Data science teams strive to transform data into knowledge; or even further, data into action. Therefore, there should be a classification and specialization of tasks in order to achieve results in the most efficient way. Or in other words, to achieve results within time and budget.
In the latest years, some authors have proposed a framework to tackle data analysis problems in a more structured way. They even have developed open source tools to work in this way.
The development of this framework and others evolve continuously and a fast pace, although their foundations remain the same.
Data Science process
In a nutshell, this framework proposed 4 well defined steps to tackle data analysis problems.
Data collection & import
What can’t be measured, can’t be improved. Generating, collecting, buying or just documenting what data is available, should be the first step of any data analysis effort. Afterwards, it is necessary to move it to our analysis environment.
Now that the data is collected and documented, it is necessary to transform it for consumption of the data scientist. If possible, also document the post-process data sets. Surprisingly these first two steps can consume from 50% to 70% of every initiative.
Visualization, Transformation & Modeling
Visuals have the power to surprise us, but inherently don’t scale. Any data analysis effort will have at some point exploratory data analysis and visualization. Some transformations in the structure of the data could be necessary. This depends on the tool or model to be used subsequently.
With regards models, model can scale. It is possible to build a lot of them with a computer, but can not surprise us. Models make assumptions and have different biases (page 17), that, in general, can not self-correct.
It is necessary to understand, if the final consumer of the data will be comfortable with a model that is not interpretable but accurate, or less accurate but interpretable.
How knowledge/actions/conclusions will be transferred and consumed to the end-user? Is a report the final product? Will this report trigger action? Or maybe it is necessary a small web app? Will an interactive app help the final user to take action? Shall it be time bound or live?
All of these questions, and more, need to be answer.
The data science process can and must effectively support and improve decision making.
American Football and Data Science
I am going to use an american football analogy that I believe defines well team dynamics. In order to be efficient it is necessary to have two teams, one in charge of defense phases and another for offensive phases.
Applying this concept to data science, it would be natural for team members to specialize in one of the 4 different areas that compose the data analysis process.
Let’s assume that for a certain amount of projects some members will only work in one of the areas. Seems reasonable to think that after the initial learning curve, this members will get quite good at it. Hence, getting more efficient with time.
It is even possible to imagine a push-pull or kanban process to optimize the flow between areas. This is something that it’s been done since the 50’s in Lean manufacturing.
Some of you might think, that that is not the reason you sign up to a data science team. Doing one thing, and one thing only. Well the good news is that you won’t.
Success or failure of any project is based on the team/project output. The whole process is as strong as the weakest individual process.
If you are only one person, you will touch all this roles at certain point of your project. Although your efficiency probably will be lower than a team of analyst. This especially holds true for big batches of projects.
So what to do?
Therefore in a team, rotation of roles and responsibilities are necessary to step up the competencies of each individual members, and consequently the team. In order to have a good knowledge transfer between projects, a team can and must train continuously each member.
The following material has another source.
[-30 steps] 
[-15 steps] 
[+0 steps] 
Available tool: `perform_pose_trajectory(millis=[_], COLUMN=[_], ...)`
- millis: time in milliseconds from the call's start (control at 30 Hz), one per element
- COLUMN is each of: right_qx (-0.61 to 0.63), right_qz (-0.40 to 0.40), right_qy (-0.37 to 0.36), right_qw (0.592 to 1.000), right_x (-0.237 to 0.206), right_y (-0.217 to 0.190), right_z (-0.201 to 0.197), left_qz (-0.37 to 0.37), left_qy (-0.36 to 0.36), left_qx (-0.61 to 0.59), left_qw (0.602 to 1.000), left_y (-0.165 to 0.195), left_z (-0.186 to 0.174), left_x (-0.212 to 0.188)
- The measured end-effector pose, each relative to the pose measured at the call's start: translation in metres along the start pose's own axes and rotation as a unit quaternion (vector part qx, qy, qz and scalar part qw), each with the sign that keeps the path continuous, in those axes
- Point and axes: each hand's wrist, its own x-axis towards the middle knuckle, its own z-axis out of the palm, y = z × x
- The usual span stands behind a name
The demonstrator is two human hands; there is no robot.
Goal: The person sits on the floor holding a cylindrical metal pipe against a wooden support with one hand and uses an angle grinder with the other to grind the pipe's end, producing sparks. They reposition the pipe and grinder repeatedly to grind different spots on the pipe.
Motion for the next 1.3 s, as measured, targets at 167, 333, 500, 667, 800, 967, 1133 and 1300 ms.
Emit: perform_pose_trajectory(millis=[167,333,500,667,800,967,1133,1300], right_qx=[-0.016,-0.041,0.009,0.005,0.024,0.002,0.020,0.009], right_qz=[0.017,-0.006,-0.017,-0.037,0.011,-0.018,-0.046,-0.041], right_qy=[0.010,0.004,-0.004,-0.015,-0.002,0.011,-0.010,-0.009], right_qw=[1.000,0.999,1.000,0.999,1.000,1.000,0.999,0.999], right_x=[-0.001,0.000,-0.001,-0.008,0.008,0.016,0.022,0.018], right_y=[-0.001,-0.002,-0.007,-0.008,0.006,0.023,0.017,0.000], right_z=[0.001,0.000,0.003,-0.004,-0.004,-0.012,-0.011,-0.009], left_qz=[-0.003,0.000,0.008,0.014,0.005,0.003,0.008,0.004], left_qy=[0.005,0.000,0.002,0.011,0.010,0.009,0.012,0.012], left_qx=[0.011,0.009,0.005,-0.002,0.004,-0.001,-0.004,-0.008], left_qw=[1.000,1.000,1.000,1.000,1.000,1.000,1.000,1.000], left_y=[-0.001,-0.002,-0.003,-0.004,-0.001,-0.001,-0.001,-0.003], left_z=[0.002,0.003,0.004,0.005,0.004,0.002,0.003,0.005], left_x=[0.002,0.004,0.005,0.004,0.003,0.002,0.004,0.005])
In a world where is difficult to keep up with the latest developments, having colleagues that recursively update each other on the latest developments and state of the art techniques, is a competitive advantage to any data science team must strive to acquire.
What about reliability engineers?
Personally I don’t see big differences between data science teams and reliability engineering teams, since the later, will need to gather, clean, analyze and communicate any effort. True that more specialized sub-steps can and have to be added, but the basics are the same.
How would you organize your data science team? Do you believe that one person projects can scale? And more importantly, are you playing attack or defense today?